Give back exactly the stretch of data below from the line holding "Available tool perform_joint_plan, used" through the line holding "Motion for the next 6", both ends included, and leave the remaining lines out.
** Opening Records for the task block **
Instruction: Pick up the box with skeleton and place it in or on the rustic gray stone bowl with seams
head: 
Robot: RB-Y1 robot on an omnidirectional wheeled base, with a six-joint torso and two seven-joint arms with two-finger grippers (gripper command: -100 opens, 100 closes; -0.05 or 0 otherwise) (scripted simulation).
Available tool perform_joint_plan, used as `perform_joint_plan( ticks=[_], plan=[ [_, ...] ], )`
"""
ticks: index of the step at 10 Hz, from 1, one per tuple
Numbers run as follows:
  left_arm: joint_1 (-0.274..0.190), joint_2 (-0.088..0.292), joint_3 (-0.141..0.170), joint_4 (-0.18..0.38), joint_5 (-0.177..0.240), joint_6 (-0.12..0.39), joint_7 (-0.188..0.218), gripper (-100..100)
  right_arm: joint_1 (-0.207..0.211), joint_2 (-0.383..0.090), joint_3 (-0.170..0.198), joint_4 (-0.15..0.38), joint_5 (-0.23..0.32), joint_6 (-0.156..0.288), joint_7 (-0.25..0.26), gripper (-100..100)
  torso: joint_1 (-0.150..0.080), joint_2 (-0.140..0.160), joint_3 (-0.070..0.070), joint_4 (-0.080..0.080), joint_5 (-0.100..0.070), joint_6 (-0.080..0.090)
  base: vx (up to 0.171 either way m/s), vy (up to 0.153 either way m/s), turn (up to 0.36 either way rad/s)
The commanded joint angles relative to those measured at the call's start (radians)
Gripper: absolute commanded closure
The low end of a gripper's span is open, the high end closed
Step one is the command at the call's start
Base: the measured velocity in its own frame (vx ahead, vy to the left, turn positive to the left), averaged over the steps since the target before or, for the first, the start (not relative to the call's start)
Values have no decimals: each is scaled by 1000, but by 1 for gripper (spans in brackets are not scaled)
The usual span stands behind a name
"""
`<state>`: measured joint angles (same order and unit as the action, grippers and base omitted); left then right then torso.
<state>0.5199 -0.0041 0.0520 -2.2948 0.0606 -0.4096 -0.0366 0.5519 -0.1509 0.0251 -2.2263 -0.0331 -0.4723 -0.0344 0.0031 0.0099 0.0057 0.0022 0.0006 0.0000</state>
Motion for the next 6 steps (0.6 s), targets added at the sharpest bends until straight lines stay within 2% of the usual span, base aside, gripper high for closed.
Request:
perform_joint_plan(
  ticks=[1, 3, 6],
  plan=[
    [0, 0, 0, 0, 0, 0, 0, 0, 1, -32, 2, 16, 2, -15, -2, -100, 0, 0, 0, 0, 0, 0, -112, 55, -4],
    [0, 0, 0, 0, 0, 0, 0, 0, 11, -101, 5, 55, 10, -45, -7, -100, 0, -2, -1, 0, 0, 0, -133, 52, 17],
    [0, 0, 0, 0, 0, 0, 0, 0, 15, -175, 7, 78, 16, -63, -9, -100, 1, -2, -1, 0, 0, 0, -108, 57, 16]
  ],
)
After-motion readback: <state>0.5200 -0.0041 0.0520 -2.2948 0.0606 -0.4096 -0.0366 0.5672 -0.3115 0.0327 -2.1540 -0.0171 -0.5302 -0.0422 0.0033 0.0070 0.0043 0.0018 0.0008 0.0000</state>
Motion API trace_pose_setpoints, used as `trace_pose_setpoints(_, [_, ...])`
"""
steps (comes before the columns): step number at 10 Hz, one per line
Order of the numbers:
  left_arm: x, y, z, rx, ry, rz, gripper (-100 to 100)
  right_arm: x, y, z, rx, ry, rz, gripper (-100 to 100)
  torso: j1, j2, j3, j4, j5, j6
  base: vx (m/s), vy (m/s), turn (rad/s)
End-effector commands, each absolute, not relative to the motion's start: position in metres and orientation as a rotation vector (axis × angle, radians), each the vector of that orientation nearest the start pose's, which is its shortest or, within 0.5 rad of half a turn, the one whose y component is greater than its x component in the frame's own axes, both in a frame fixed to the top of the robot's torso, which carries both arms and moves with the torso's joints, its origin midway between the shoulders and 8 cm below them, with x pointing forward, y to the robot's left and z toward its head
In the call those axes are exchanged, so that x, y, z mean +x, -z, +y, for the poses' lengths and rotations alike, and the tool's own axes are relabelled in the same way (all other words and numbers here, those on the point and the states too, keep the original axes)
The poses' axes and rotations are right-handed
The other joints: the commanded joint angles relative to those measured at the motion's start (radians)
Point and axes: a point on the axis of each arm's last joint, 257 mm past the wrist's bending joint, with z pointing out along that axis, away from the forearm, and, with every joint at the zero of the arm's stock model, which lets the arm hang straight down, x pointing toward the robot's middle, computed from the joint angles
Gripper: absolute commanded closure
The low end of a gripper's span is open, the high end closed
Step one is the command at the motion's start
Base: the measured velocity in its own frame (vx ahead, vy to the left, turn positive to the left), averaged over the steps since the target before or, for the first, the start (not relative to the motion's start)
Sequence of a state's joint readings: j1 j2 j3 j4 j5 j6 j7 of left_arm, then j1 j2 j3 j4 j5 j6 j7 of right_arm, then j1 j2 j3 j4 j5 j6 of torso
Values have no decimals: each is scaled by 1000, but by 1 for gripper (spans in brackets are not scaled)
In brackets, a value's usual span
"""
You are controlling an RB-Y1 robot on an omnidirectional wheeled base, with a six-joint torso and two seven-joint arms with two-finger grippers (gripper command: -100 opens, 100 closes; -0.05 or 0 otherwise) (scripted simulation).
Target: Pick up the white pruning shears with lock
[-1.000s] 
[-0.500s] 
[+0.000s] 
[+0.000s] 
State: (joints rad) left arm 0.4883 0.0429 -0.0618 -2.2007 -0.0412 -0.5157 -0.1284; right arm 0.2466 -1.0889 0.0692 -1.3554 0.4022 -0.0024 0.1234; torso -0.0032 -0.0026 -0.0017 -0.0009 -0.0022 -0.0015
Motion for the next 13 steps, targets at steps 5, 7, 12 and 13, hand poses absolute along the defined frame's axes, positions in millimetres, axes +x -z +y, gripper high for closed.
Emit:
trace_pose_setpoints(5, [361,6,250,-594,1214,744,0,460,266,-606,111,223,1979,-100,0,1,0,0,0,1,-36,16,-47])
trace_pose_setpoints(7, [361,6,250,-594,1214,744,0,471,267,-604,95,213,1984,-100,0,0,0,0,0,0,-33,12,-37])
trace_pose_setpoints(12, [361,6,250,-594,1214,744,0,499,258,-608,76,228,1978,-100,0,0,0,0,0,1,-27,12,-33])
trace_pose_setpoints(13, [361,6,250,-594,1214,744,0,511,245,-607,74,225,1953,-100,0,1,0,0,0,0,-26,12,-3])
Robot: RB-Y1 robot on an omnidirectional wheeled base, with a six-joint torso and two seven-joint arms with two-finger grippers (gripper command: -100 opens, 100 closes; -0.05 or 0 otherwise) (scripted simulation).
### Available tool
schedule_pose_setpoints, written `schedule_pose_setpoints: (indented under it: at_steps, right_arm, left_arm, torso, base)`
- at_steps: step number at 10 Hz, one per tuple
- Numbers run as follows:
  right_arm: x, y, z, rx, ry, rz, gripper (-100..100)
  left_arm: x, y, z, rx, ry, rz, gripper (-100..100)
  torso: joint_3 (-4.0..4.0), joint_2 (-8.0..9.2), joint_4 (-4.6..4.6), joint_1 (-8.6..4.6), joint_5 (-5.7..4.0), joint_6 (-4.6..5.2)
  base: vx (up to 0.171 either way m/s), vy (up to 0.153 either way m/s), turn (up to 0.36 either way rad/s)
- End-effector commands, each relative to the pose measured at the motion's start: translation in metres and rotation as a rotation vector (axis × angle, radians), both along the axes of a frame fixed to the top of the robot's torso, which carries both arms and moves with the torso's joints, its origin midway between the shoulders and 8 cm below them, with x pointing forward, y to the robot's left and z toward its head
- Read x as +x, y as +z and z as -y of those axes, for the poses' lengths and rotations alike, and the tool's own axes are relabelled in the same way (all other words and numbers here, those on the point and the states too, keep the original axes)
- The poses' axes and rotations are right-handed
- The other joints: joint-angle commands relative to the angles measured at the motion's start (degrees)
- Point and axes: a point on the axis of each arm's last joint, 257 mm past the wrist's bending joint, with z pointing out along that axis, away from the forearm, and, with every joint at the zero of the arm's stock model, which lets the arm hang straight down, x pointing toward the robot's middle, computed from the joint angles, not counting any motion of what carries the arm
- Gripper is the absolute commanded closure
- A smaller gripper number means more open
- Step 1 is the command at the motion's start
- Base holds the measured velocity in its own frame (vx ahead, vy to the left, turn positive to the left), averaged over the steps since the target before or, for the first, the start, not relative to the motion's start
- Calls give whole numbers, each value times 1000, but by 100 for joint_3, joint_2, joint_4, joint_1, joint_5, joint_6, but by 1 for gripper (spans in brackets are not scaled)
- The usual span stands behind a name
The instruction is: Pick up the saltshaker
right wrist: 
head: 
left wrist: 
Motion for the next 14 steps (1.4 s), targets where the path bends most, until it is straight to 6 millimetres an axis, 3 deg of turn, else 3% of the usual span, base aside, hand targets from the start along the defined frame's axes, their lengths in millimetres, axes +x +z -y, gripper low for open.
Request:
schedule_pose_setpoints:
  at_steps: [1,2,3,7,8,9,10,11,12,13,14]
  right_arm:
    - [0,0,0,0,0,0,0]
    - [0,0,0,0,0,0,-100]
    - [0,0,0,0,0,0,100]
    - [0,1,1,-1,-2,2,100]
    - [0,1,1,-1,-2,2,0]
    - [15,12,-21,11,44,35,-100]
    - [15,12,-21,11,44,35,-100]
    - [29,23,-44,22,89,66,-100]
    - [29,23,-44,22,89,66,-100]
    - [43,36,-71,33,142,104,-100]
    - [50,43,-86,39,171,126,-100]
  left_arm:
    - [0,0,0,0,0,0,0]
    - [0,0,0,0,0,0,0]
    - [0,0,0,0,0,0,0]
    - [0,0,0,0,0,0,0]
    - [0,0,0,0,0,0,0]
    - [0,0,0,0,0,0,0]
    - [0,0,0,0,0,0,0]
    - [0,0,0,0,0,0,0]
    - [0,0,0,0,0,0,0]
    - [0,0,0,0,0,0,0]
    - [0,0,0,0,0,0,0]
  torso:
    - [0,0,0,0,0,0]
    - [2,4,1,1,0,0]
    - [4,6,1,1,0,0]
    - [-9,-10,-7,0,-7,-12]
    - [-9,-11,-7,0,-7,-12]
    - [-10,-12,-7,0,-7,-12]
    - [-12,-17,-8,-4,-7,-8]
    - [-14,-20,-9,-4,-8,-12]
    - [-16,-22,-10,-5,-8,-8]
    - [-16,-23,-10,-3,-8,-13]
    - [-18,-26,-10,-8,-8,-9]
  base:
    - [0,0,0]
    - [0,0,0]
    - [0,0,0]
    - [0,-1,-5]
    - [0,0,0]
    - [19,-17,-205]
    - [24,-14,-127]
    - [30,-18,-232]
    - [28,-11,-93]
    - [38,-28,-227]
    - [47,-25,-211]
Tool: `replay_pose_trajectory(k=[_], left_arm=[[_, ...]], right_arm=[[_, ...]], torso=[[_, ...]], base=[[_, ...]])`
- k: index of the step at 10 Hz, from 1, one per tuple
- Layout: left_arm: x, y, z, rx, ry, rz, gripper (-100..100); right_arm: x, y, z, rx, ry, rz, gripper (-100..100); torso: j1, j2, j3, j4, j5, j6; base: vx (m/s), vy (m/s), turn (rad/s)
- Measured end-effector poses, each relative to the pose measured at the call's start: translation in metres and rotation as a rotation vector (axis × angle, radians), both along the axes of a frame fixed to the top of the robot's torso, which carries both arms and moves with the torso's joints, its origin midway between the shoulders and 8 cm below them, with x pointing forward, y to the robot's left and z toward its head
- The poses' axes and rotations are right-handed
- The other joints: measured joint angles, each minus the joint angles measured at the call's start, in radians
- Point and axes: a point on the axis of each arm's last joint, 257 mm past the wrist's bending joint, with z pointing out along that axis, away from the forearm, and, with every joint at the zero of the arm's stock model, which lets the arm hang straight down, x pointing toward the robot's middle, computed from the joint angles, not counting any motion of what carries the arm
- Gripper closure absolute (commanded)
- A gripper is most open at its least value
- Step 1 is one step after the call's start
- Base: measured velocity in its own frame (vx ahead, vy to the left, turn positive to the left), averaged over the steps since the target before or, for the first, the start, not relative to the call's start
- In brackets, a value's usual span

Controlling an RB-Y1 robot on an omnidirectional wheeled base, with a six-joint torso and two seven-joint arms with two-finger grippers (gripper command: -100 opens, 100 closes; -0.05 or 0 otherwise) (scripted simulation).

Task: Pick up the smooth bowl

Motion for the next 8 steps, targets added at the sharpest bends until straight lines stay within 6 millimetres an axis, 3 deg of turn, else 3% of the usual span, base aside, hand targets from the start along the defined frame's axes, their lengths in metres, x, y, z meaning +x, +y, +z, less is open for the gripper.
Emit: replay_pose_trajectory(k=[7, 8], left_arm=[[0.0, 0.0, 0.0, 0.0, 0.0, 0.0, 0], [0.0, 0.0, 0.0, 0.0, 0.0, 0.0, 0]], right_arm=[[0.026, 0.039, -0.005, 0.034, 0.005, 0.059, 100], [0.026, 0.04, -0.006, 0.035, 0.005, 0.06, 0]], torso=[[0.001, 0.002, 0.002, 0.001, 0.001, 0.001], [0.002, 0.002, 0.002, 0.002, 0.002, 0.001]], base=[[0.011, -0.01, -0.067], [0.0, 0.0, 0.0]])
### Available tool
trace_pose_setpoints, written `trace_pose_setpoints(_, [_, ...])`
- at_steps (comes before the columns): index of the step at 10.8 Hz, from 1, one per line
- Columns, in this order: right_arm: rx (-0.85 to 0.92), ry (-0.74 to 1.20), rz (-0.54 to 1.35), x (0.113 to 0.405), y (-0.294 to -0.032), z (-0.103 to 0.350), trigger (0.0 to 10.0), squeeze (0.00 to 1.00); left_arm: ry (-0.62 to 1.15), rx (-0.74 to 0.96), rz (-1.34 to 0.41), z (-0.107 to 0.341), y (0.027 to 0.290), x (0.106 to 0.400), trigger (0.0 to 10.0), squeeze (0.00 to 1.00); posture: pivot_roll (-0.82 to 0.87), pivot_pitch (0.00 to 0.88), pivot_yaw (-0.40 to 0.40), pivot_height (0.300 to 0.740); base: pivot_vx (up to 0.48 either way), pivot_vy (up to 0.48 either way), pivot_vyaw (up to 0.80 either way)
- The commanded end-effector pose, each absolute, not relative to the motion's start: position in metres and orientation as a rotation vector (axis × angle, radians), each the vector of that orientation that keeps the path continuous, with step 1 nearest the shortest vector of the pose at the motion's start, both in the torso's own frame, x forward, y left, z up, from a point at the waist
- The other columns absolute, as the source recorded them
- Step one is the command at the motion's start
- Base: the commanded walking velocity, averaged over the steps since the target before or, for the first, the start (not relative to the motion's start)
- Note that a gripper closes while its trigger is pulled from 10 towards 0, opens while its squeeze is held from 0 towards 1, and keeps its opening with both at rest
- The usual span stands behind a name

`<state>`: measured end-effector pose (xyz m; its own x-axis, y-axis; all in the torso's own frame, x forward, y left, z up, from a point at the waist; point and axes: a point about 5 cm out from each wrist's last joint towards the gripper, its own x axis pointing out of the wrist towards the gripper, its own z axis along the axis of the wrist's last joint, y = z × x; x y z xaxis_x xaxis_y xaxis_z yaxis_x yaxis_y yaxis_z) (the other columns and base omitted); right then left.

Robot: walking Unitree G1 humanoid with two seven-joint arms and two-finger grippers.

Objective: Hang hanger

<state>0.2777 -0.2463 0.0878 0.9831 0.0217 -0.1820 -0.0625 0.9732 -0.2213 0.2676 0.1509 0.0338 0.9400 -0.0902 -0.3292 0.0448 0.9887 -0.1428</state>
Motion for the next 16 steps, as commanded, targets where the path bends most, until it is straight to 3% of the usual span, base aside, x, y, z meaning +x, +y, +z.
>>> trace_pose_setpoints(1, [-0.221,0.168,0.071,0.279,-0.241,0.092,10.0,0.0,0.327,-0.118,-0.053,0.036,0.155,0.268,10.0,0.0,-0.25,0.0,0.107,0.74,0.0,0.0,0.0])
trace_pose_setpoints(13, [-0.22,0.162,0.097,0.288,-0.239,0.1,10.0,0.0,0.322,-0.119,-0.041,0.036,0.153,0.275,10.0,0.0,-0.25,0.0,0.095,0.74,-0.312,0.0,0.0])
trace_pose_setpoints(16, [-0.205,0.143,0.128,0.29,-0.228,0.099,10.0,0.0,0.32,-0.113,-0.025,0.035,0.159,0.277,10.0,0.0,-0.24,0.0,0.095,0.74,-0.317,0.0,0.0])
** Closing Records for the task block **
◆ Solution for this problem:
Available tool perform_joint_plan, used as `perform_joint_plan( ticks=[_], plan=[ [_, ...] ], )`
"""
ticks: index of the step at 10 Hz, from 1, one per tuple
Numbers run as follows:
  left_arm: joint_1 (-0.274..0.190), joint_2 (-0.088..0.292), joint_3 (-0.141..0.170), joint_4 (-0.18..0.38), joint_5 (-0.177..0.240), joint_6 (-0.12..0.39), joint_7 (-0.188..0.218), gripper (-100..100)
  right_arm: joint_1 (-0.207..0.211), joint_2 (-0.383..0.090), joint_3 (-0.170..0.198), joint_4 (-0.15..0.38), joint_5 (-0.23..0.32), joint_6 (-0.156..0.288), joint_7 (-0.25..0.26), gripper (-100..100)
  torso: joint_1 (-0.150..0.080), joint_2 (-0.140..0.160), joint_3 (-0.070..0.070), joint_4 (-0.080..0.080), joint_5 (-0.100..0.070), joint_6 (-0.080..0.090)
  base: vx (up to 0.171 either way m/s), vy (up to 0.153 either way m/s), turn (up to 0.36 either way rad/s)
The commanded joint angles relative to those measured at the call's start (radians)
Gripper: absolute commanded closure
The low end of a gripper's span is open, the high end closed
Step one is the command at the call's start
Base: the measured velocity in its own frame (vx ahead, vy to the left, turn positive to the left), averaged over the steps since the target before or, for the first, the start (not relative to the call's start)
Values have no decimals: each is scaled by 1000, but by 1 for gripper (spans in brackets are not scaled)
The usual span stands behind a name
"""
`<state>`: measured joint angles (same order and unit as the action, grippers and base omitted); left then right then torso.
<state>0.5199 -0.0041 0.0520 -2.2948 0.0606 -0.4096 -0.0366 0.5519 -0.1509 0.0251 -2.2263 -0.0331 -0.4723 -0.0344 0.0031 0.0099 0.0057 0.0022 0.0006 0.0000</state>
Motion for the next 6 steps (0.6 s), targets added at the sharpest bends until straight lines stay within 2% of the usual span, base aside, gripper high for closed.

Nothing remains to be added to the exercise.